Multiclass classification should not be confused with multi-label classification, where multiple labels are to be predicted for each instance.

General strategies

This section discusses strategies for reducing the problem of multiclass classification to multiple binary classification problems.

One-vs.-rest

The one-vs.-rest[1]:182, 338 (or one-vs.-all, OvA or OvR) strategy involves training a single classifier per class, with the samples of that class as positive samples and all other samples as negatives. This strategy requires the base classifiers to produce a real-valued confidence score for its decision, rather than just a class label; discrete class labels alone can lead to ambiguities, where multiple classes are predicted for a single sample.[1]:182[note 1]

In pseudocode, the training algorithm for an OvA learner constructed from a binary classification learner L is as follows:

Inputs:
  • L, a learner (training algorithm for binary classifiers)
  • samples X
  • labels y where yi ∈ {1, … K} is the label for the sample Xi
Output:
  • a list of classifiers fk for k ∈ {1, …, K}
Procedure:
  • For each k in {1, …, K}:
    • Construct a new label vector yi = 1 where yi = k, 0 (or −1) elsewhere
    • Apply L to X, y to obtain fk

Making decisions means applying all classifiers to an unseen sample x and predicting the label k for which the corresponding classifier reports the highest confidence score:

\hat{y} = \arg\max_{k \in 1 \ldots K} f_k(x)
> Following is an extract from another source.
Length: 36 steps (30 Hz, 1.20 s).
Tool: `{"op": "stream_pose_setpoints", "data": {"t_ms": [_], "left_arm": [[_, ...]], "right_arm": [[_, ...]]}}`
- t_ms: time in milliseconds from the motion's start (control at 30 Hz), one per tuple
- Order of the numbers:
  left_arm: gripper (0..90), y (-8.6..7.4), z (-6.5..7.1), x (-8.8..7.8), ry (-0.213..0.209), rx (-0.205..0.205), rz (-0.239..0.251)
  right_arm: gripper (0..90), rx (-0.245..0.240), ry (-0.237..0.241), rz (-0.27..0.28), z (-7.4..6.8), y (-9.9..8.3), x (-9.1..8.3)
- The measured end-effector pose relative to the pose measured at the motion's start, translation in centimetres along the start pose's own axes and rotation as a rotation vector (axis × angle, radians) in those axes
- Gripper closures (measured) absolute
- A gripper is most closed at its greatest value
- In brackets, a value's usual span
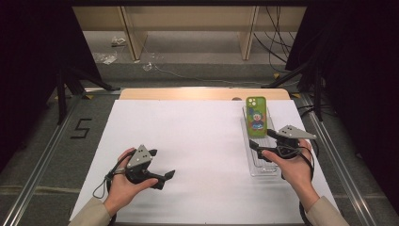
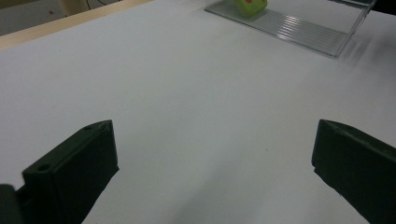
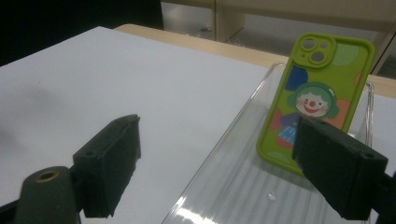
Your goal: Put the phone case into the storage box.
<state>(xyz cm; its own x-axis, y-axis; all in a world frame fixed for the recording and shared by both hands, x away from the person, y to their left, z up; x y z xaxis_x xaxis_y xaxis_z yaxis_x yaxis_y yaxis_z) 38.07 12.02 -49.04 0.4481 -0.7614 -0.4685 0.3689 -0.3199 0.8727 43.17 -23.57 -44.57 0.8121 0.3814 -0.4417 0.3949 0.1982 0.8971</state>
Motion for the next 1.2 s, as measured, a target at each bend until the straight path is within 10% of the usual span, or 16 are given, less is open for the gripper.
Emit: {"op": "stream_pose_setpoints", "data": {"t_ms": [1200], "left_arm": [[0.0,0.0,-0.1,-0.1,0.004,-0.003,0.004]], "right_arm": [[16.7,-0.019,0.023,0.019,-0.1,-1.8,-2.0]]}}
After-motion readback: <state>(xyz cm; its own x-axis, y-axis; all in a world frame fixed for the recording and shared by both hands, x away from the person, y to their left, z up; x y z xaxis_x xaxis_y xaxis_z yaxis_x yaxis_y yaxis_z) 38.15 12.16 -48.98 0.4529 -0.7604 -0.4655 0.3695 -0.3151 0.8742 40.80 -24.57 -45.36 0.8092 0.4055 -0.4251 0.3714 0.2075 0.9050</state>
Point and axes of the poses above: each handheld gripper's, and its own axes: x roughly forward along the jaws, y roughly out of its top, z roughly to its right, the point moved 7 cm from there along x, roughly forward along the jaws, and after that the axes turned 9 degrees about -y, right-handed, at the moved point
Although this strategy is popular, it is a heuristic that suffers from several problems. Firstly, the scale of the confidence values may differ between the binary classifiers. Second, even if the class distribution is balanced in the training set, the binary classification learners see unbalanced distributions because typically the set of negatives they see is much larger than the set of positives.[1]:338

One-vs.-one

In the one-vs.-one (OvO) reduction, one trains K (K − 1) / 2 binary classifiers for a K-way multiclass problem; each receives the samples of a pair of classes from the original training set, and must learn to distinguish these two classes. At prediction time, a voting scheme is applied: all K (K − 1) / 2 classifiers are applied to an unseen sample and the class that got the highest number of "+1" predictions gets predicted by the combined classifier.[1]:339

Like OvR, OvO suffers from ambiguities in that some regions of its input space may receive the same number of votes.[1]:183

See also

Notes

  1. In multi-label classification, OvR is known as binary relevance and the prediction of multiple classes is considered a feature, not a problem.